その時は、何故シャルギルがいるのかと不思議に思った。
てっきり私のことを嫌っているとばかり思っていたからだ。
いつだって、義兄と彼が一緒にいるのを邪魔ばかりしていたし、口を開けば文句ばかり言っていた。
けれども、思い返してみると、彼が私に対して本気で怒ったことは一度もなかった。適当にあしらわれていると感じたことは幾らもあったけれど、あからさまにひどい態度は取られたことはない。
その時、初めて気がついたのだ。
シャルギルはそれほど私のことが嫌いじゃないのかもしれないって。
どうしてなのかはわからないけれど、最初からずっと、彼は私のことを気にかけてくれていたのだと。
恐らく、彼は全てを知っていたのだ。母のことも、生まれた子供のことも。
地球に来たのだって、もしかしたら、私を見に来たのかもしれない。今ならわかるけれど、彼は例えどんなに親しい人に招かれても、スレイヴ・アグゥダを離れることはないのだ。
もし例外があるとすれば、同胞が絡んだ時だけで、同胞を何よりも大切にする彼だから、私の行く末も気にしていてくれたのだろう。
結局、この後、私たちは、急速に親しくなった。
義兄よりも、ずっとだ。
義兄は、地球に帰っていったけれど、私は、スレイヴ・アグゥダに住み着いてしまうことになった。
正確にいうと、シャルギルの所に転がり込んだわけだけれど、その時、彼が条件をひとつだけ出したのだ。

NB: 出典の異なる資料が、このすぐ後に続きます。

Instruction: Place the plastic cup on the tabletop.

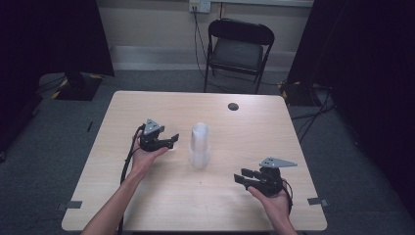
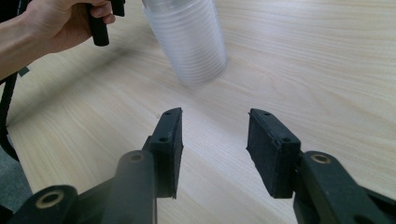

自分と共にいたいのならば、決して自分がいない場所で死なないで欲しいと。
彼が、何故そんなことを言い出したのか私にはわからないし、聞こうとも思わない。
ただ、彼が大切だと思う者にひどく固執することや、失うことを恐れるのに気がついていたから、素直に頷いてしまった。
私自身も、その頃にはシャルギルのことが好きになっていたからというのも、大きな理由だ。